Sesenta años después del nacimiento del Estado judío en tierras básicamente palestinas, en lo que algunos consideran un acto de imperialismo occidental, se mantiene el debate sobre lo que Israel fue y en lo que se ha convertido. No es coincidencia que la nación formada por quienes no tenían otro lugar donde vivir se alumbrara tres años después de la liberación de Auschwitz. Y si la mala conciencia mundial fue crucial en la decisión de la ONU de otorgar finalmente a los judíos un lugar propio al sol, el origen de la tragedia colectiva que no ha dejado de serlo desde 1948 es que ese mismo derecho básico es aplicable a los palestinos.

Israel tiene buenos motivos para celebrar su 60º cumpleaños. Es un Estado consolidado y próspero, un aluvión de etnias que ha multiplicado su población, que ha podido sobrevivir pese a un profundo sentimiento de inseguridad, que avanza gracias al esfuerzo de su gente y al apoyo sin fisuras de EE UU, que mantiene un sistema político frágil, pero democráticamente modélico en comparación con el de cualquiera de sus vecinos árabes. Los sondeos dicen que el 40% de los israelíes (que se consideran más judíos que israelíes) creen seria la amenaza de destrucción por parte de sus enemigos, pero más del doble de ese porcentaje está satisfecho con sus vidas. Los claroscuros del cumpleaños son, con matices, casi los mismos de siempre: la falta de progreso en el diálogo con los palestinos -entre otros motivos porque no hay signos de que Israel tenga ninguna urgencia por ello, pese a Bush- y la inoperancia de otro jefe de Gobierno acorralado por los escándalos. Quizá el rasgo más preocupante de este Israel sea su aparente convicción de que puede vivir indefinidamente sin hacer la paz.

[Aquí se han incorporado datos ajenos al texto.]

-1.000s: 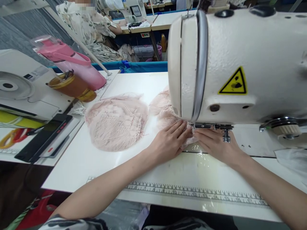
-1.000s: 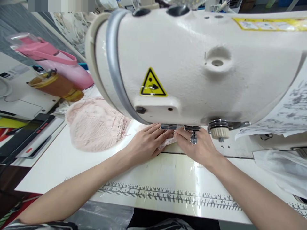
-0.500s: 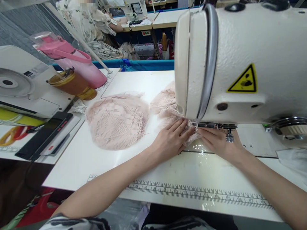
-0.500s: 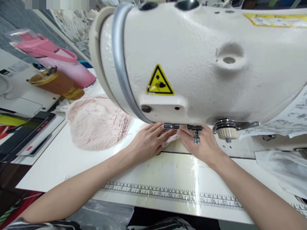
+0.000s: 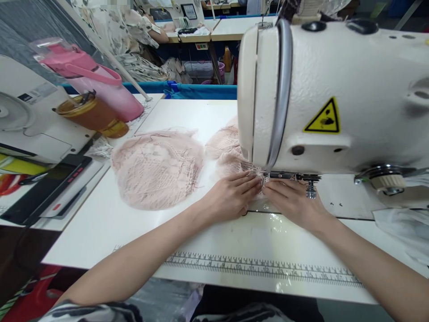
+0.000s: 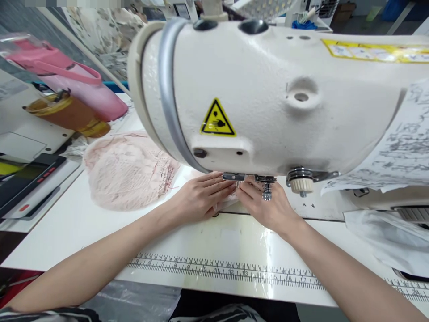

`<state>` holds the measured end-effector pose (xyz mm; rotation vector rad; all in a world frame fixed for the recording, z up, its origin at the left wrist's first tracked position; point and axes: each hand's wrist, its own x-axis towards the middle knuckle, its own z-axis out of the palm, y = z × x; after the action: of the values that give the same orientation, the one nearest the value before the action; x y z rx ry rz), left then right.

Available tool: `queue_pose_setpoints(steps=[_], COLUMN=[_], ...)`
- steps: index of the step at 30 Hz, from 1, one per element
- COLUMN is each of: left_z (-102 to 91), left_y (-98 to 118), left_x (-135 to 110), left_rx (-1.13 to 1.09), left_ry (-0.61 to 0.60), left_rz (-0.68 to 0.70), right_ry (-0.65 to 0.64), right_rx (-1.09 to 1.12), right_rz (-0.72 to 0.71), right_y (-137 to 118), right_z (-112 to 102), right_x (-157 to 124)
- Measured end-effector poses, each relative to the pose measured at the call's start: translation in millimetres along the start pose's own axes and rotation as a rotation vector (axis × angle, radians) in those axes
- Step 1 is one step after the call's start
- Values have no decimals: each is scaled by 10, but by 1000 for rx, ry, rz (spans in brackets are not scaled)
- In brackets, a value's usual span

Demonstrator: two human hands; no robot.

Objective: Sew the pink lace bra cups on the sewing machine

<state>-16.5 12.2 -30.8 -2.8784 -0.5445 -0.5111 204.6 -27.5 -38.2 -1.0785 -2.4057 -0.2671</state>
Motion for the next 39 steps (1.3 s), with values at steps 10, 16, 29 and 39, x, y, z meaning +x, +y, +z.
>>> queue_pose_setpoints(steps=[10,16,29,39], left_z=[13,-4,-10,0], left_y=[-7,32,87,197], left_x=[4,3,13,41], left_rx=[-30,-45,14,71], left_ry=[-15,-44,-45,-32], left_rz=[-50,-99,-133,-181], right_ry=[-17,-2,-7,-43], right_rx=[6,11,11,-43], right_rz=[-35,-47,-54,-47], right_y=[-18,-38,-12,11], right_z=[106,113,127,91], right_x=[-3,-16,-42,-23])
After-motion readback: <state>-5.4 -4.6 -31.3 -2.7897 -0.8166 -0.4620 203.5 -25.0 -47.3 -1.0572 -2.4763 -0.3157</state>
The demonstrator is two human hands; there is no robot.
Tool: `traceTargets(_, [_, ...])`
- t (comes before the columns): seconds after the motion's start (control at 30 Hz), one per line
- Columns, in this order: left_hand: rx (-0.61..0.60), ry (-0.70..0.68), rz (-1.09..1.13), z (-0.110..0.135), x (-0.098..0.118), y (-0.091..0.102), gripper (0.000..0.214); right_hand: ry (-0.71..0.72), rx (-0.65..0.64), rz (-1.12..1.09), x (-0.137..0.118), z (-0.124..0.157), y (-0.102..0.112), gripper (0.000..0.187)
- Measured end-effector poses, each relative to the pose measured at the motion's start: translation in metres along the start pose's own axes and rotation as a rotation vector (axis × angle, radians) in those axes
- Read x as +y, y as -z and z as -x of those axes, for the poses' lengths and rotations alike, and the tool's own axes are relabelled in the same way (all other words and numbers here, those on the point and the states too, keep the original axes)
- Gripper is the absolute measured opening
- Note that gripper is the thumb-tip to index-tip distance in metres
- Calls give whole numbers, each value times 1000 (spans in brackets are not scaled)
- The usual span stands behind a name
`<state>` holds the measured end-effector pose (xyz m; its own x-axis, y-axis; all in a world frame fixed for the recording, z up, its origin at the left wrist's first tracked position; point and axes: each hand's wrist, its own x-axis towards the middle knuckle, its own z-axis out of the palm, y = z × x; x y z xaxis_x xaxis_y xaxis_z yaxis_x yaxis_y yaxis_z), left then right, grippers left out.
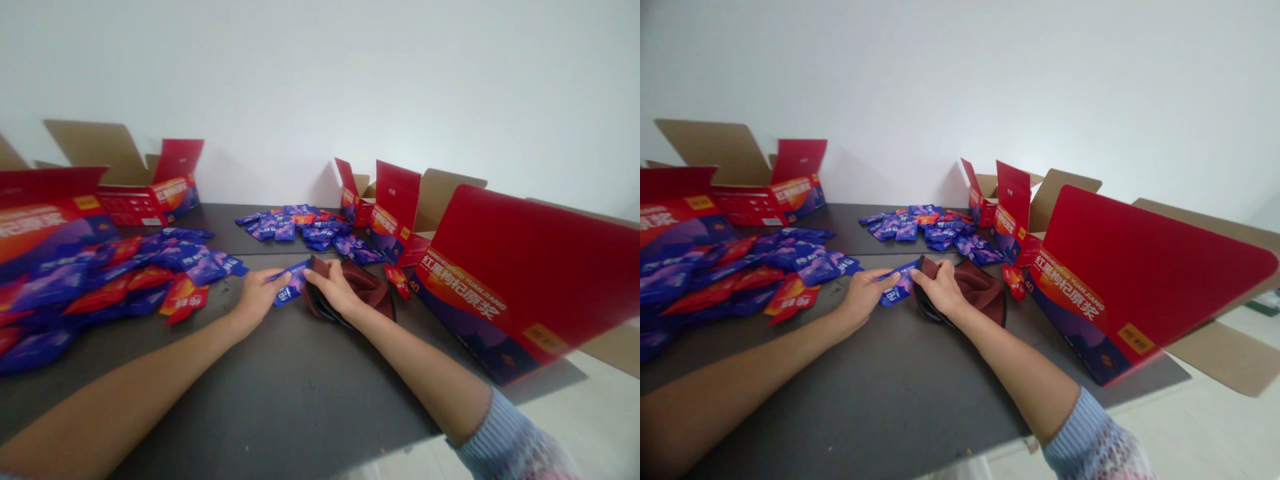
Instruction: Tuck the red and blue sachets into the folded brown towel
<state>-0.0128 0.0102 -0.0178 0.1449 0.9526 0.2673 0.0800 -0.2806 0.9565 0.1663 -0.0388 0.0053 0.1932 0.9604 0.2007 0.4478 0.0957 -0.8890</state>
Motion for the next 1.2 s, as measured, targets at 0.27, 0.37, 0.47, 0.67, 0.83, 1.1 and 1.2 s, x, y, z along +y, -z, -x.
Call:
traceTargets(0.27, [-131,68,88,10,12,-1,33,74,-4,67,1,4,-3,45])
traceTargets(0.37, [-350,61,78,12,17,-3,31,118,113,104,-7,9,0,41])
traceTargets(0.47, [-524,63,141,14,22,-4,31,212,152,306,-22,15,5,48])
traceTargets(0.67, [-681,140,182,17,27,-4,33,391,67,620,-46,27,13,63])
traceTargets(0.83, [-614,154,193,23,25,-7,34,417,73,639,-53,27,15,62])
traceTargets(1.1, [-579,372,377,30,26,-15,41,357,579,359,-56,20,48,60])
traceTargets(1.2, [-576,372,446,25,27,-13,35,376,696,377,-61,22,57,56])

En el reverso de la medalla, los palestinos tienen inobjetables razones para lamentar el aniversario de su debacle. Sesenta años después de la destrucción de su mundo, y tras generaciones de perdedores, carecen de lo que les fue prometido. Son una minoría vulnerable, dividida, y desperdigada, viviendo en el exilio o bajo dominio extranjero. Nadie puede convencerles de que lo ocurrido en 1948 fue justo o asumible, y las perspectivas del conflicto más enquistado del mundo, con su inacabable narrativa de victimismo por ambas partes, no son hoy mejores que ayer. Los poderes terrenales deben una reparación a su desesperanza.